Installing DataStax Enterprise 5.1 using the binary tarball

Instructions for installing DataStax Enterprise 5.1 on any supported Linux-based platform.

Use these instructions for installing DataStax Enterprise (DSE) 5.1 on Linux-based platforms using a binary tarball.

Some things to know about installing DSE

  • The latest version of DataStax Enterprise 5.1 is 5.1.14.
  • When DSE is installed, it creates a cassandra user in the database. Do not use the cassandra user in production. See Creating superuser accounts.
  • When installed from the binary tarball, DataStax Enterprise runs as a stand-alone process.
  • This procedure installs DataStax Enterprise 5.1 and the developer related tools: Javadoc, DataStax Enterprise demos, DataStax Studio, and the DSE Graph Loader.

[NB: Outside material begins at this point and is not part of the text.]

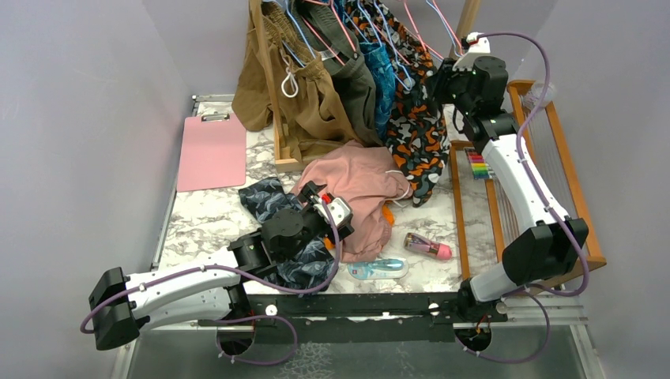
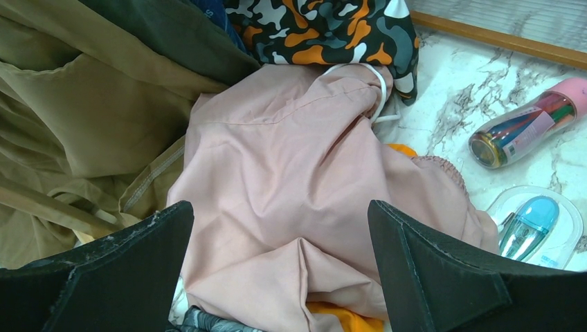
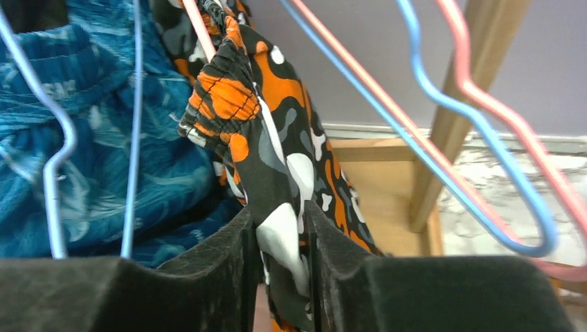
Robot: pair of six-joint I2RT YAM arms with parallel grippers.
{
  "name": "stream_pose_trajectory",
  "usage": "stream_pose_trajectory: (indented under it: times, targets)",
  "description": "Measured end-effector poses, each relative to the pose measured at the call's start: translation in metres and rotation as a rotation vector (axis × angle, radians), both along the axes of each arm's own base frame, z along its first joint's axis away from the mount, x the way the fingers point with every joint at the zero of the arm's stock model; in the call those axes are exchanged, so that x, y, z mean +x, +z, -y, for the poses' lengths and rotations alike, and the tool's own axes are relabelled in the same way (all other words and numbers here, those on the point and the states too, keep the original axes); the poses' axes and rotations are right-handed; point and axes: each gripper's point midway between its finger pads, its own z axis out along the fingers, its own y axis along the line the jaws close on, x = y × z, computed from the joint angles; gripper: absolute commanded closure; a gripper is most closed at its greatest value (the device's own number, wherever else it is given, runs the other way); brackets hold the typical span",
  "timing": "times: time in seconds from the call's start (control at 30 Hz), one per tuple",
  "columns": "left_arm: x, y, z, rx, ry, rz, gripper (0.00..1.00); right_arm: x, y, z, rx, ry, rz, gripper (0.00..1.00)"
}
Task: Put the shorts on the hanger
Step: Place the hanger at the clothesline.
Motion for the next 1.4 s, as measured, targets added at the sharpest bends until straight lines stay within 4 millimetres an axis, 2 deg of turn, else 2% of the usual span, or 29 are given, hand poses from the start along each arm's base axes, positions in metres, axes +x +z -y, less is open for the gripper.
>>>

    It does not install OpsCenter, DataStax Agent, Studio, or Graph Loader. After installing, you must configure and start DataStax Enterprise.

  • After installing, you must configure and start DataStax Enterprise.

Prerequisites

Hardware requirements

See Recommended production settings and the DataStax Enterprise Reference Architecture white paper.

Procedure

Important: End User License Agreement (EULA). By downloading DataStax products, you confirm that you agree to the processing of information as described in the DataStax website privacy policy and agree to the website terms of use.

In a terminal window:

  1. Verify that a required version of Java is installed:
    java -version
    Note: DataStax recommends the latest build of a Technology Compatibility Kit (TCK) Certified OpenJDK version 8.

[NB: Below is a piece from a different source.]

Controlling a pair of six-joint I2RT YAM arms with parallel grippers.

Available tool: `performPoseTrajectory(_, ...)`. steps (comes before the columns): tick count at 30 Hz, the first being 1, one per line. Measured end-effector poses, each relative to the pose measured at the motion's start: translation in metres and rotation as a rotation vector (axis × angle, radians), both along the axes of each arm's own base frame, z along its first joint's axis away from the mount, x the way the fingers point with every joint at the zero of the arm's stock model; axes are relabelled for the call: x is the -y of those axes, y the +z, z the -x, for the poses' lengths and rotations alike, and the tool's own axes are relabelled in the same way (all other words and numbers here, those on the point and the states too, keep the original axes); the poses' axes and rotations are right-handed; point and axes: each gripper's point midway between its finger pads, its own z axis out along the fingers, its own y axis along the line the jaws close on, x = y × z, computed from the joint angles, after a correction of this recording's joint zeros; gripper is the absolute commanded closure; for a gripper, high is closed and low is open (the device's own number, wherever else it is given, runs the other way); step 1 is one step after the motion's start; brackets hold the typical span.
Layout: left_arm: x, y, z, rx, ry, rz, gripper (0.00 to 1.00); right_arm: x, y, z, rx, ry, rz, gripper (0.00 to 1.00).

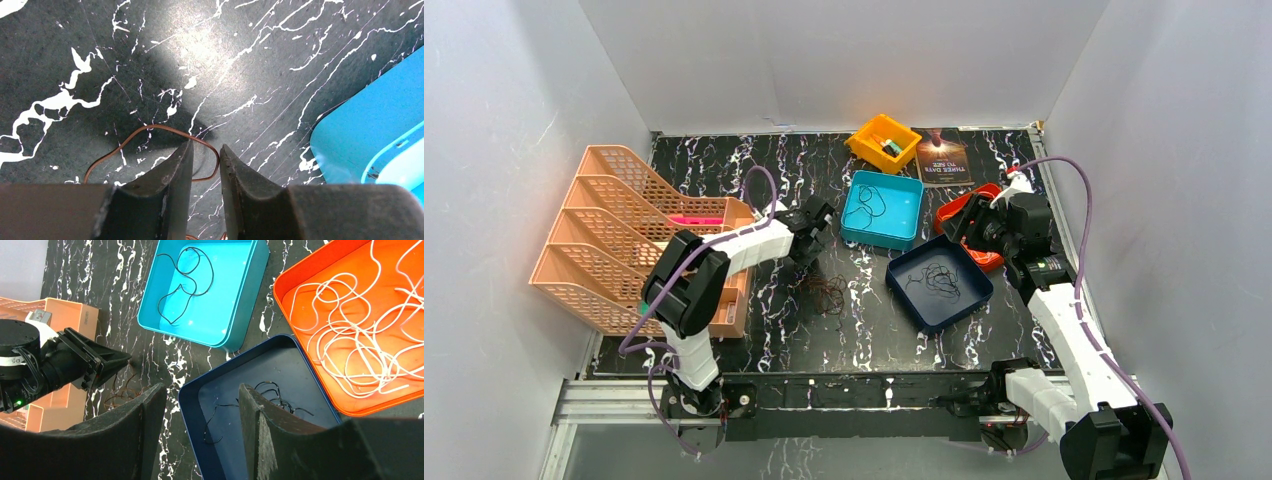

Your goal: Untangle the cables

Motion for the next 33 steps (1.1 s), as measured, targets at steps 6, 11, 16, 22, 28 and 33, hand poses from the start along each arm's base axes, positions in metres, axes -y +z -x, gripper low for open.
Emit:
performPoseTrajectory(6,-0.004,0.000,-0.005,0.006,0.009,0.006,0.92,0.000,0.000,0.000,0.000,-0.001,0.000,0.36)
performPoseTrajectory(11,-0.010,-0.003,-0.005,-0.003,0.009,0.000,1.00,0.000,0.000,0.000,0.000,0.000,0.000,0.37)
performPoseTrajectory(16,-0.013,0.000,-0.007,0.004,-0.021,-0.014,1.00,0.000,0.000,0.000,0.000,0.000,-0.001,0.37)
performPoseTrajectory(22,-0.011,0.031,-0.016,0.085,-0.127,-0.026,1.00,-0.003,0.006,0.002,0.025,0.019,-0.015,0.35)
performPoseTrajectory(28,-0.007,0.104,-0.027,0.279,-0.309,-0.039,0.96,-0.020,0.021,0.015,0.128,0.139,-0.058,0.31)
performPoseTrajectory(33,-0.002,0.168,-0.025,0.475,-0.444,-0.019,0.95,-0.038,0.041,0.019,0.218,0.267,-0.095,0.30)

    If not OpenJDK 8 or Oracle Java 8, see Installing supporting software.

    Important:
    • Although Oracle JRE/JDK 8 is supported, DataStax does more extensive testing on OpenJDK 8 starting with DSE 5.1.11. This change is due to the end of public updates for Oracle JRE/JDK 8. Java 9 is not supported.
    • Package management tools do not install OpenJDK 8 or Oracle Java.
  2. When installing from the binary tarball, you can either download the tarball and then extract the files, or use curl.
    • Download and extract the tarball specifying the version:
      Note: The latest version is 5.1.14. To view the available versions, see the Release notes.
      1. Download the tarball from Download DataStax Enterprise.
      2. Extract the files:
        tar -xzvf dse-5.1.14-bin.tar.gz
    • Using curl to download and extract the tarball:
      curl -L https://downloads.datastax.com/enterprise/dse-5.1.14-bin.tar.gz | tar xz

    The files are downloaded and extracted into the dse-version directory.

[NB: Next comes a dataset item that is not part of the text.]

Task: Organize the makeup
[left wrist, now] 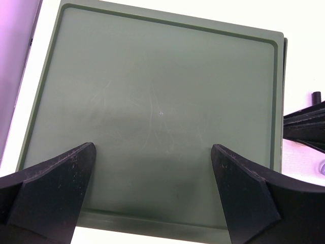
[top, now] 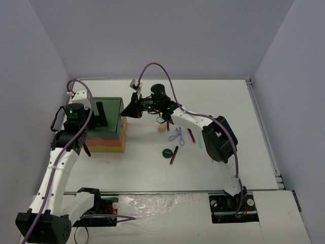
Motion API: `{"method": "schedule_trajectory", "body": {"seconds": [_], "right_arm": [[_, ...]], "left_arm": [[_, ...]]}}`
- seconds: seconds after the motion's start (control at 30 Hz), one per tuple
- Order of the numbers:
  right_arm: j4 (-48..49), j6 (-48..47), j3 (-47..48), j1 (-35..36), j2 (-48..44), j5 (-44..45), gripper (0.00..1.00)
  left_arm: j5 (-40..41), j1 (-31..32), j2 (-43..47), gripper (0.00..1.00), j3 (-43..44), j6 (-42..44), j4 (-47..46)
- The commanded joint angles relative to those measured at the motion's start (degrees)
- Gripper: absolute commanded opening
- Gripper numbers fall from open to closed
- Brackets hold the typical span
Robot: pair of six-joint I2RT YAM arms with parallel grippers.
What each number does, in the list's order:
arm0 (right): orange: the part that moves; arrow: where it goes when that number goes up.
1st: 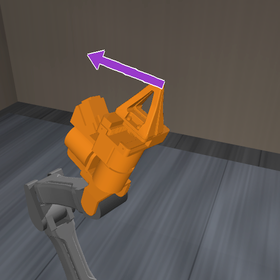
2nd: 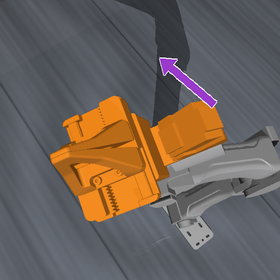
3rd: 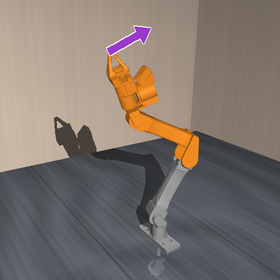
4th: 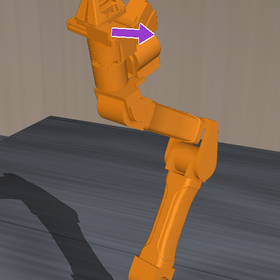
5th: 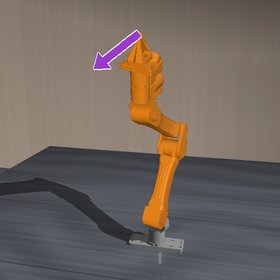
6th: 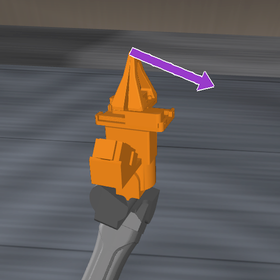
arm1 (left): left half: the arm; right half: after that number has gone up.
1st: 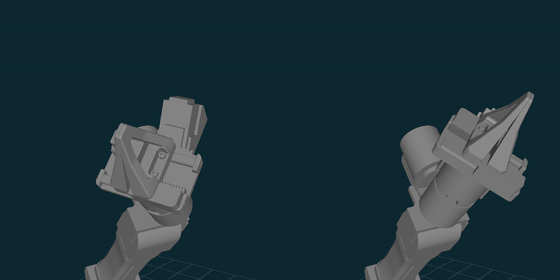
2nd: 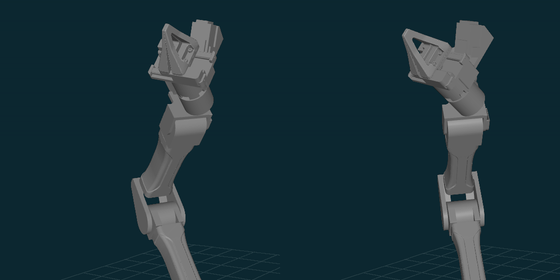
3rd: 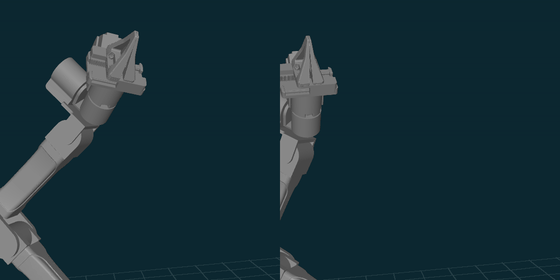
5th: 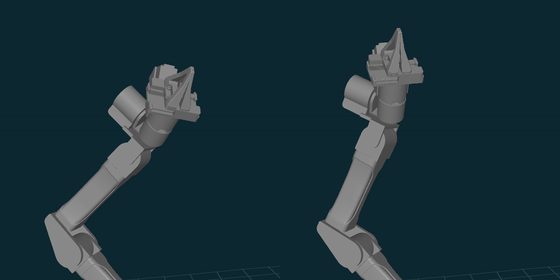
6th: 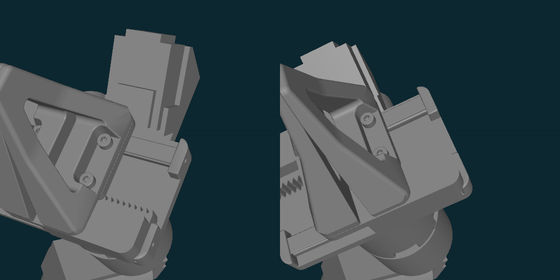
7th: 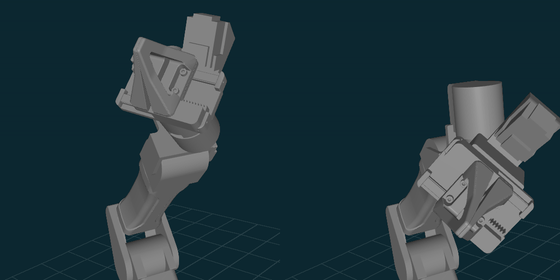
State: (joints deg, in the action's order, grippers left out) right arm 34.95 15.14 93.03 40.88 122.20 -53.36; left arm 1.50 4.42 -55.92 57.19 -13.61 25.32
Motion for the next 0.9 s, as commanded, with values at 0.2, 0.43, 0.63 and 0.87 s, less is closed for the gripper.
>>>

  3. You can use either the default data and logging directory locations or define your locations:
    • To use the default data and logging directory locations, create and change ownership for the following:
      sudo mkdir -p /var/lib/cassandra; sudo chown -R  $USER:$GROUP /var/lib/cassandra &&
      sudo mkdir -p /var/log/cassandra; sudo chown -R  $USER:$GROUP /var/log/cassandra &&
      sudo mkdir -p /var/lib/dsefs; sudo chown -R  $USER:$GROUP /var/lib/dsefs &&
    • To define your own data and logging directory locations:
      1. In the installation_location, make the directories for data and logging directories. For example:
        mkdir installation_location/dse-data &&
          cd dse-data &&
          mkdir commitlog &&
          mkdir saved_caches &&
          mkdir hints &&
          mkdir cdc_raw
      2. Go the directory containing the cassandra.yaml file:
        cd installation_location/resources/cassandra/conf 
      3. Edit the following lines in the cassandra.yaml file:
        data_file_directories: full_path_to_installation_location/dse-data
        commitlog_directory: full_path_to_installation_location/dse-data/commitlog
        saved_caches_directory: full_path_to_installation_location/dse-data/saved_caches
        hints_directory: full_path_to_installation_location/dse-data/hints
        cdc_raw_directory: full_path_to_installation_location/cdc/raw
    • Optional: Define your own Spark directories:
      1. Make the directories for the Spark lib and log directories.
      2. Edit the spark-env.sh file to match the locations of your Spark lib and log directories, as described in Configuring Spark nodes.
      3. Make a directory for the DSEFS data directory and set its location in dsefs_options.

      spark-env.sh

      The default location of the spark-env.sh file depends on the type of installation:

      Package installations
      Installer-Services installations

      /etc/dse/spark/spark-env.sh

      Tarball installations
      Installer-No Services installations

      installation_location/resources/spark/conf/spark-env.sh

    DataStax Enterprise is ready for additional configuration.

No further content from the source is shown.